=== DATA BLOCK ===
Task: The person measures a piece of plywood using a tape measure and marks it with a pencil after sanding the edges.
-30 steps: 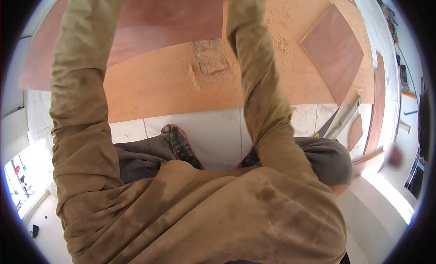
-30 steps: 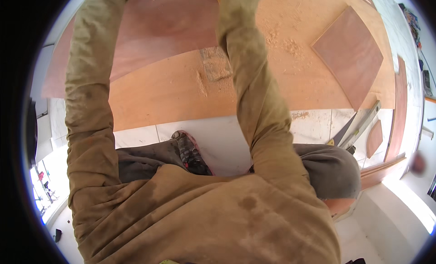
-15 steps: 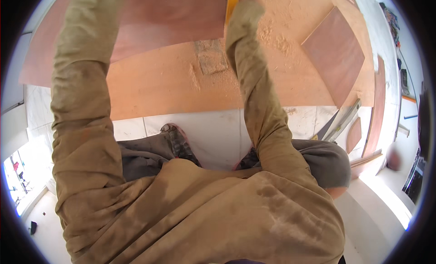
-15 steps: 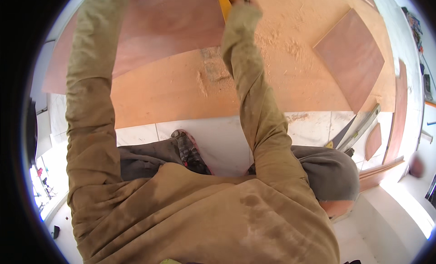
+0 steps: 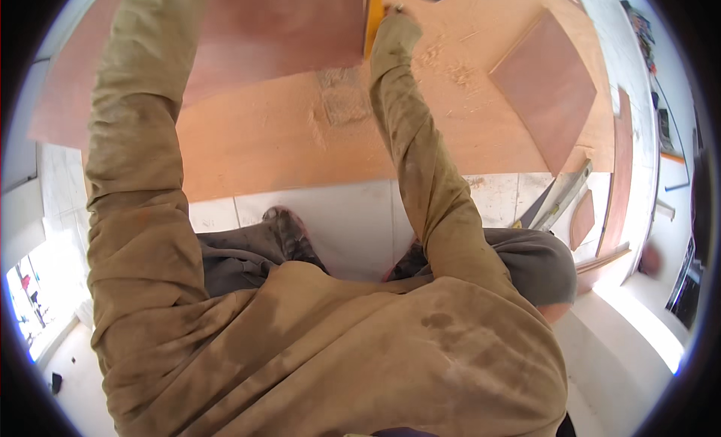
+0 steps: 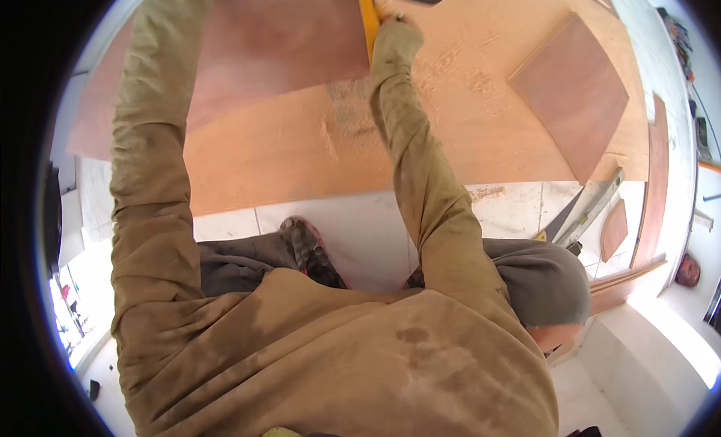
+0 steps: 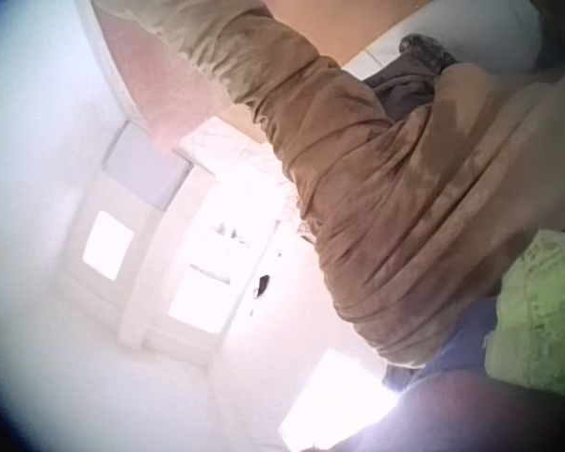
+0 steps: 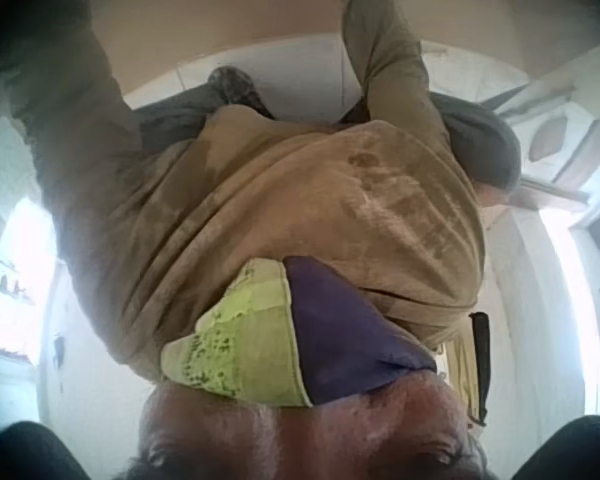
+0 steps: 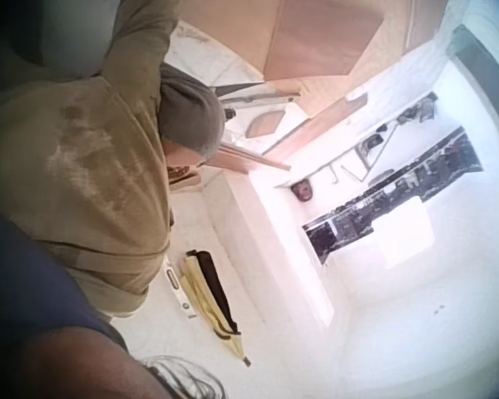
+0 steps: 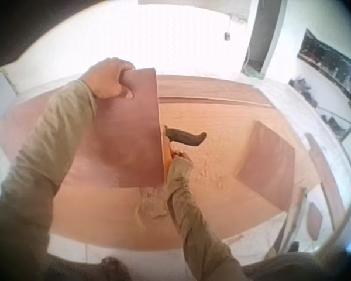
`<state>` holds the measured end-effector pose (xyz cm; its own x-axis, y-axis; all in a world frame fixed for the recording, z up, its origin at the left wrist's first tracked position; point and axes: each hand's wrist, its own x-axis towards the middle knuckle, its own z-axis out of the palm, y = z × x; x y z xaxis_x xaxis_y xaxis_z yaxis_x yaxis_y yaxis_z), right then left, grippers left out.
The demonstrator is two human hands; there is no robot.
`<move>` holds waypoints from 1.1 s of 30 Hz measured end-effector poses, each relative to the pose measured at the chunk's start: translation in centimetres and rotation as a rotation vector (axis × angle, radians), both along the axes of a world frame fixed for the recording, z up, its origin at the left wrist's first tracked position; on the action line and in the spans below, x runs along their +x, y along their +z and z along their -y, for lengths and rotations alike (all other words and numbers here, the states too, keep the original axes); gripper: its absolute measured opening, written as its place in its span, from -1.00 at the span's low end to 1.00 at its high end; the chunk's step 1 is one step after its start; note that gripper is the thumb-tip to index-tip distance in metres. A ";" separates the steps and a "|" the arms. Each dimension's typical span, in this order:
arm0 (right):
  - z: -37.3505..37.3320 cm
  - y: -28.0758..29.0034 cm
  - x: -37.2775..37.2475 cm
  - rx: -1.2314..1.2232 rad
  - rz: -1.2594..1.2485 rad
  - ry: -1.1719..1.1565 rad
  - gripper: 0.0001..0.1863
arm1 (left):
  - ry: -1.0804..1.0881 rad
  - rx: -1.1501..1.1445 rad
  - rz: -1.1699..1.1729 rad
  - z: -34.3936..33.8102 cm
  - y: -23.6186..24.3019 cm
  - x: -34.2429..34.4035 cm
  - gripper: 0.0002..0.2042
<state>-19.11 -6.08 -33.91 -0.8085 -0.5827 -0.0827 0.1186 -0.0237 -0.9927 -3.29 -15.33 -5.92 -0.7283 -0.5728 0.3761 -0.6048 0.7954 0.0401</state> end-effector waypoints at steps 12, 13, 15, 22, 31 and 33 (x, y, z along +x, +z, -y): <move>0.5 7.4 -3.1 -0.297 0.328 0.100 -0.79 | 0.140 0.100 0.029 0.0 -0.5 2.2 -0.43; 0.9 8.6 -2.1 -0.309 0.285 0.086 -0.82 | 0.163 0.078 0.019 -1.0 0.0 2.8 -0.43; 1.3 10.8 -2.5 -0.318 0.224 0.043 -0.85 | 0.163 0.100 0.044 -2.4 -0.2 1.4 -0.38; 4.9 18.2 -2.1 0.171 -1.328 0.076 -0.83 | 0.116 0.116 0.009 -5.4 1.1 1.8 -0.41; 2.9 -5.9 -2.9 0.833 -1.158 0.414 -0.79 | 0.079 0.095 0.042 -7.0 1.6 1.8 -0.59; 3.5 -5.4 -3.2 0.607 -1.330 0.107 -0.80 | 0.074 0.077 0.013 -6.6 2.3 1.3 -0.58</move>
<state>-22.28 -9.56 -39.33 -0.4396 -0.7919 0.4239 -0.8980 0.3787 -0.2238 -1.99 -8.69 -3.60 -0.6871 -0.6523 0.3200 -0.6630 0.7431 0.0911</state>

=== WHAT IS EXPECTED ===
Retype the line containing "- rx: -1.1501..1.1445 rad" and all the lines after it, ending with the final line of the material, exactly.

=== EXERCISE OUTPUT ===
  - rx: -1.1501..1.1445 rad
  - rz: -1.1699..1.1729 rad
  - z: -34.3936..33.8102 cm
  - y: -23.6186..24.3019 cm
  - x: -34.2429..34.4035 cm
  - gripper: 0.0002..0.2042
<state>-19.11 -6.08 -33.91 -0.8085 -0.5827 -0.0827 0.1186 -0.0237 -0.9927 -3.29 -15.33 -5.92 -0.7283 -0.5728 0.3761 -0.6048 0.7954 0.0401</state> end-effector waypoints at steps 12, 13, 15, 22, 31 and 33 (x, y, z along +x, +z, -y): <move>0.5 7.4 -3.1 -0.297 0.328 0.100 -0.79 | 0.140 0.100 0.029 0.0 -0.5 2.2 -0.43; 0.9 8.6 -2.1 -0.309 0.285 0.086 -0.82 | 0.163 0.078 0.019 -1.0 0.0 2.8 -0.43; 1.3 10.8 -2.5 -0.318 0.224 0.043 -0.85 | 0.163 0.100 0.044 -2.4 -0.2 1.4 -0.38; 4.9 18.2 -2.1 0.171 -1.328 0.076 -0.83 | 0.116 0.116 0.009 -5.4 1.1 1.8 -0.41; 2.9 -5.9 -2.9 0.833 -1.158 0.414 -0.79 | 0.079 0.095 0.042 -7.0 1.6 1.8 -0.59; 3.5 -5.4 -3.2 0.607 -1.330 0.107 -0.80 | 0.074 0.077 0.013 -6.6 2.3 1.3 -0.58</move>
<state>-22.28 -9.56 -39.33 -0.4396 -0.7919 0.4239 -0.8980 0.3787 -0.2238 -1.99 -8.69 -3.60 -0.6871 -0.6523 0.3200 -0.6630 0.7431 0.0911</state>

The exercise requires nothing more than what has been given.